The lines wanted are those in the data below that include "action".

....................

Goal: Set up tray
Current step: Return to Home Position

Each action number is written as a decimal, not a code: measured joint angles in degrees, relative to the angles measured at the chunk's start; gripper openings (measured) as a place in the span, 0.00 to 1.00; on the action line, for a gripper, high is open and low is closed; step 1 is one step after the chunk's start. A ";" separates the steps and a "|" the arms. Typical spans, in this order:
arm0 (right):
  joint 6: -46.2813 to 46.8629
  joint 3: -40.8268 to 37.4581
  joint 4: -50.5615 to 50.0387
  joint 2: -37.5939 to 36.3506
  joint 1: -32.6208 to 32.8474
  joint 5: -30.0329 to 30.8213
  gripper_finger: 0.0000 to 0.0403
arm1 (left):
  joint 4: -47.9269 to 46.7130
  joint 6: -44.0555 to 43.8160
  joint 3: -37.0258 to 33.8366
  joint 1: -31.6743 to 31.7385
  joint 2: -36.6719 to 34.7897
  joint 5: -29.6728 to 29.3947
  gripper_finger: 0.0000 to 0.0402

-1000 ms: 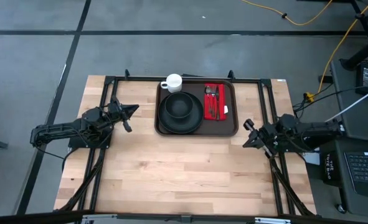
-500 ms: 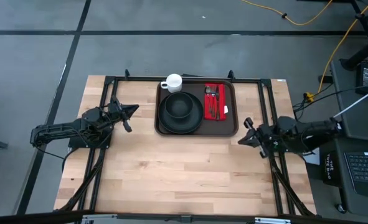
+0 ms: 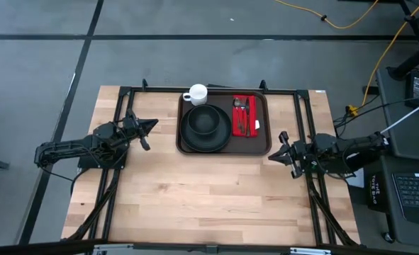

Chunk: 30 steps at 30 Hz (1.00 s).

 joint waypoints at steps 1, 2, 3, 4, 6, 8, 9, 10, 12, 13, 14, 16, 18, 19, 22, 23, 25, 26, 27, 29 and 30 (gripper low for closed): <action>0.02 0.00 -0.08 0.03 0.01 0.00 0.06 | 0.00 -0.01 0.00 0.00 0.00 0.00 0.01; 0.07 0.00 -0.02 0.01 0.02 -0.01 0.06 | 0.00 -0.02 0.00 0.00 0.00 0.00 0.01; 0.21 0.00 0.06 0.01 -0.01 -0.06 0.06 | 0.00 -0.02 0.00 0.00 0.00 0.00 0.01; 0.23 0.00 0.08 0.01 -0.01 -0.30 0.06 | 0.00 -0.02 0.00 0.00 0.00 0.00 0.01; -0.03 0.00 0.34 0.01 -0.01 -1.06 0.06 | 0.00 0.01 0.00 0.00 0.00 0.00 0.01; -0.09 0.00 0.34 0.01 -0.01 -1.62 0.06 | 0.00 -0.01 0.00 0.00 0.00 0.00 0.01; -0.07 0.00 0.34 0.01 -0.01 -1.60 0.06 | 0.00 -0.01 0.00 0.00 0.00 -0.01 0.01; -0.04 0.00 0.34 0.01 -0.01 -1.57 0.06 | 0.00 -0.02 0.00 0.00 0.00 -0.02 0.01; 0.24 0.00 0.34 0.01 -0.01 -1.56 0.06 | 0.00 0.00 0.00 0.00 0.00 -0.02 0.01; 0.75 0.00 0.34 0.01 -0.01 -1.55 0.06 | 0.00 0.00 0.00 0.00 0.00 -0.02 0.01; 1.67 0.00 0.34 0.01 -0.01 -1.55 0.06 | 0.00 -0.02 0.00 0.02 0.00 -0.02 0.01; 3.13 0.00 0.32 0.01 -0.01 -1.55 0.06 | 0.00 0.01 0.00 0.00 0.00 -0.02 0.01; 3.48 0.00 0.32 0.01 -0.01 -1.53 0.06 | 0.00 -0.02 0.00 0.00 0.00 -0.02 0.01; 3.42 0.00 0.33 0.01 -0.01 -1.53 0.06 | 0.00 -0.01 -0.01 0.00 0.00 -0.02 0.01; 3.15 0.00 0.32 0.01 -0.01 -1.53 0.06 | 0.00 -0.01 -0.02 0.00 0.02 -0.02 0.01; 3.33 0.00 0.32 0.01 -0.01 -1.53 0.06 | 0.00 0.01 0.00 0.00 0.02 -0.02 0.01; 3.40 0.00 0.32 0.01 -0.01 -1.53 0.06 | 0.00 0.01 0.00 0.00 0.02 -0.02 0.01; 3.21 0.00 0.32 0.01 -0.01 -1.53 0.06 | 0.00 -0.01 -0.01 0.01 0.02 -0.02 0.01; 3.13 0.00 0.32 0.01 -0.01 -1.53 0.06 | 0.00 -0.02 -0.02 0.01 0.02 -0.03 0.01; 3.32 0.00 0.32 0.03 -0.01 -1.53 0.06 | 0.00 -0.01 -0.02 0.00 0.02 -0.03 0.01; 3.34 0.00 0.32 0.03 -0.01 -1.53 0.06 | 0.00 -0.01 -0.02 0.01 0.02 -0.04 0.01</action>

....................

TASK SOLUTION:
Each action number is written as a decimal, not a code: measured joint angles in degrees, relative to the angles measured at the chunk's start; gripper openings (measured) as a place in the span, 0.00 to 1.00; on the action line, for a gripper, high is open and low is closed; step 1 is one step after the chunk's start. A ";" separates the steps and a "|" the arms. Typical spans, in this order:
 joint waypoints at steps 1, 2, 3, 4, 6, 8, 9, 10, 12, 13, 14, 16, 18, 19, 22, 23, 25, 26, 27, 29 and 30 (gripper low for closed): <action>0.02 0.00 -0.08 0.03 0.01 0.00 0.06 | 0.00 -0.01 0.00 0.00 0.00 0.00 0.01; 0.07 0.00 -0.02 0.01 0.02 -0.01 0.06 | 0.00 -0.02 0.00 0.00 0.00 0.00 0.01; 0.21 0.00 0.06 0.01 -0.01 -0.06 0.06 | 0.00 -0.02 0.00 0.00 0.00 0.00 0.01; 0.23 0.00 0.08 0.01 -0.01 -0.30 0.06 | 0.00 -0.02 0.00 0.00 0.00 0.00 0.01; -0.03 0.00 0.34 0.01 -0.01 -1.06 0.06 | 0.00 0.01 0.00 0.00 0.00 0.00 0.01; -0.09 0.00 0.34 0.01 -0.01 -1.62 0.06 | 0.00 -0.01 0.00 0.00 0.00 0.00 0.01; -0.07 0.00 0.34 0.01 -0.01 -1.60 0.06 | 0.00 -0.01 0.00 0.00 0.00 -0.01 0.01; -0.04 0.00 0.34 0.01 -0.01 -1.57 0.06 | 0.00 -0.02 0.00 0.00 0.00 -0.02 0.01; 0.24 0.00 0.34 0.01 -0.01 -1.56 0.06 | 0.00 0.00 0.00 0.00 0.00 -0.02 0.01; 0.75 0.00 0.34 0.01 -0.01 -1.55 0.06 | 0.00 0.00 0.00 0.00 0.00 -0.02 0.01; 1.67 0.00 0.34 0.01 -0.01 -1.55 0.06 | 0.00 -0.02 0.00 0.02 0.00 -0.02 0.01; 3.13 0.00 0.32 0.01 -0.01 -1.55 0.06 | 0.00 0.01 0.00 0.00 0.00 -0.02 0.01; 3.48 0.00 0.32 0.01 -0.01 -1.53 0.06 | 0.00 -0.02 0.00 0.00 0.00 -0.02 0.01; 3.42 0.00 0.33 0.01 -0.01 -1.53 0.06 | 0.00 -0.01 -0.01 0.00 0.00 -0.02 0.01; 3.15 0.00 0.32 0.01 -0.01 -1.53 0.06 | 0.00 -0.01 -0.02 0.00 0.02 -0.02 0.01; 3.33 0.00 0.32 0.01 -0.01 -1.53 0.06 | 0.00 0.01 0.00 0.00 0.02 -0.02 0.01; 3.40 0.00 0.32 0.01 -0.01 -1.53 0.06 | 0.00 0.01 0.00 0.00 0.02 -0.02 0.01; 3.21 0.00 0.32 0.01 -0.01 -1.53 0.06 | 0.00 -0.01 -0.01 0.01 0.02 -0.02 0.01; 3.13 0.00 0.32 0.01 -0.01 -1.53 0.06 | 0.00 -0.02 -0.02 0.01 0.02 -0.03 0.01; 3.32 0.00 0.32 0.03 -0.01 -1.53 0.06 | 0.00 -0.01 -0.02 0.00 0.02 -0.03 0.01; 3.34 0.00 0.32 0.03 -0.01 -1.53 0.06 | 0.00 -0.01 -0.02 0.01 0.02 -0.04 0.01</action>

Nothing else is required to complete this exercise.